WHAT TO DO
In the listing below, find the line with "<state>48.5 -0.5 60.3", then repeat exactly every line from the top through that one.

☆ ☆ ☆ ☆ ☆ ☆ ☆

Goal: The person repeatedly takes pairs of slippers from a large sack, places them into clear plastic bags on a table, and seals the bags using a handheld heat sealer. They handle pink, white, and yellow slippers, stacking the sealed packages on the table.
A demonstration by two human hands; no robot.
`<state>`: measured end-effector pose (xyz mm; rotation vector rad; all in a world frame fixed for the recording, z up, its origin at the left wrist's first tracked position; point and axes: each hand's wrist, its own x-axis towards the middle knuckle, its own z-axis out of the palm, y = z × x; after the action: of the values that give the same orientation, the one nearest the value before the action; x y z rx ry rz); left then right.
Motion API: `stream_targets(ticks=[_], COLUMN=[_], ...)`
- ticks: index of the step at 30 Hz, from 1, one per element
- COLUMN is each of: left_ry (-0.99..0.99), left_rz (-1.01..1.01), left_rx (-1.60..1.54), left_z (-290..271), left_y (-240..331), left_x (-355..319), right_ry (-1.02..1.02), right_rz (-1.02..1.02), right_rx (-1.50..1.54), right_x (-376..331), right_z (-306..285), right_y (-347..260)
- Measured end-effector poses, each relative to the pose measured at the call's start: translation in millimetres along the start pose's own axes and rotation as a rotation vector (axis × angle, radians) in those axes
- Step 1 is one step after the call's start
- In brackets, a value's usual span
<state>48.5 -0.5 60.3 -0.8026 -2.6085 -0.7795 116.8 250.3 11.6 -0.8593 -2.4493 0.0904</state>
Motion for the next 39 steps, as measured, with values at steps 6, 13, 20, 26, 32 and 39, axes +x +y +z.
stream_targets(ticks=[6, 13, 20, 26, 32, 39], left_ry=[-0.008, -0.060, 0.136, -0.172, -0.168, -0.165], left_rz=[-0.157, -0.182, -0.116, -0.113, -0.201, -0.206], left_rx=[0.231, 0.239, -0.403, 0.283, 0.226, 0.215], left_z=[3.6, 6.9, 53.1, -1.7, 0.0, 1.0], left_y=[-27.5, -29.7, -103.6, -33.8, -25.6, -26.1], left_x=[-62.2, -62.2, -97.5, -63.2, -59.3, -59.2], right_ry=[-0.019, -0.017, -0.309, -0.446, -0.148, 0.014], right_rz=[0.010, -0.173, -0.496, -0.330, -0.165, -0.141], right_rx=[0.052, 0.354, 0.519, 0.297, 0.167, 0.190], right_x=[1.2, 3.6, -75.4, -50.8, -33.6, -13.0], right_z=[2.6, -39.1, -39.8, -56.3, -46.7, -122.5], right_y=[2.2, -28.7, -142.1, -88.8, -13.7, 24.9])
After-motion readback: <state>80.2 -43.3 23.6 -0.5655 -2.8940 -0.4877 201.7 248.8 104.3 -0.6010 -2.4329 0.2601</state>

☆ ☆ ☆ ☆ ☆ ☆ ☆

EXERCISE RESULT
Goal: The person repeatedly takes pairs of slippers from a large sack, places them into clear plastic bags on a table, and seals the bags using a handheld heat sealer. They handle pink, white, and yellow slippers, stacking the sealed packages on the table.
A demonstration by two human hands; no robot.
`<state>`: measured end-effector pose (xyz mm; rotation vector rad; all in a world frame fixed for the recording, z up, its origin at the left wrist's first tracked position; point and axes: each hand's wrist, its own x-axis towards the middle knuckle, its own z-axis out of the palm, y = z × x; after the action: of the values that give the same orientation, the one nearest the value before the action; x y z rx ry rz); left then right.
Motion API: `stream_targets(ticks=[_], COLUMN=[_], ...)`
- ticks: index of the step at 30 Hz, from 1, one per element
- COLUMN is each of: left_ry (-0.99..0.99), left_rz (-1.01..1.01), left_rx (-1.60..1.54), left_z (-290..271), left_y (-240..331), left_x (-355..319), right_ry (-1.02..1.02), right_rz (-1.02..1.02), right_rx (-1.50..1.54), right_x (-376..331), right_z (-306..285), right_y (-347..260)
- Measured end-effector poses, each relative to the pose measured at the call's start: translation in millimetres along the start pose's own axes and rotation as a rotation vector (axis × angle, radians) in those axes
- Step 1 is one step after the call's start
- In brackets, a value's usual span
<state>48.5 -0.5 60.3 -0.8026 -2.6085 -0.7795 116.8 250.3 11.6 -0.8593 -2.4493 0.0904</state>

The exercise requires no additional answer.